President Bush called Prime Minister Ariel Sharon tonight and called this a tragic day for the families of the astronauts and for science, the Israeli government said in a statement.
The statement quoted Mr. Sharon as delivering his condolences to the American people and saying, "Let us pray together and support each other." The Foreign Ministry sent a team to bring home relatives of Colonel Ramon who had gone to the United States to welcome him back from space.
Despite an election campaign and the grinding developments of the Palestinian conflict — or perhaps because of all that — Israelis had raptly followed Colonel Ramon's mission.
On instructions from Israeli schoolchildren studying science, he performed an experiment on growing crystals in space. He monitored the movement of a dust cloud over the Mediterranean. He said the kiddush service, celebrating the Sabbath in space, and he was awakened one morning by Mission Control singing a Hebrew song.
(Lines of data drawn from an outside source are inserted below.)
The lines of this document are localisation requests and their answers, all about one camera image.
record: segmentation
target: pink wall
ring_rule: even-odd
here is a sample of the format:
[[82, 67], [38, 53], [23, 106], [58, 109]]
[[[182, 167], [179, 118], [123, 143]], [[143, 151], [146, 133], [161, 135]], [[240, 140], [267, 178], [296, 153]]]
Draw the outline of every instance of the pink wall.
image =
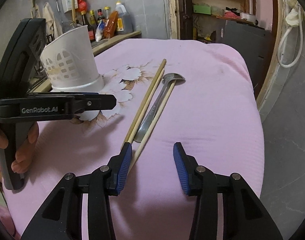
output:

Workers at Israel's Army Radio composed and performed an Israeli version of David Bowie's "Space Oddity" in Colonel Ramon's honor. "It's a bummer, because it's very cold and everyone here is speaking English," the lyrics ran.
The swell of public admiration was so great that Colonel Ramon's father, in classic Israeli fashion, was quoted as wondering if a little more modesty might not be in order.
Writing in the newspaper Yedioth Ahronot, the journalist Yaron London noted, "We are not succeeding in preventing Palestinian teenagers from blowing us up with bombs made with organic fertilizer, but we have our first Hebrew astronaut since Elijah the Prophet ascended in a storm heavenwards."
Colonel Ramon was born in the Tel Aviv suburb of Ramat Gan, but was raised in the Negev Desert, in the city of Beersheba.
Among the mementos he carried into space with him was a flag from a Ramat Gan high school. And he took a T-shirt from a women's group working against road accidents, because, he said, he believed that sometimes seemingly smaller matters were forgotten.
Colonel Ramon's mother survived the Holocaust, and he went to Yad Vashem, the Holocaust museum in Jerusalem, to find the right relic of that horror to take with him.
He picked a sketch in pencil by a 14-year-old boy named Peter Ginz, drawn in the Theresienstadt camp in Nazi-occupied Czechoslovakia. It was a drawing of Earth as Peter, from inside the camp's fences, imagined it would look from the moon. Peter died in Auschwitz in 1944.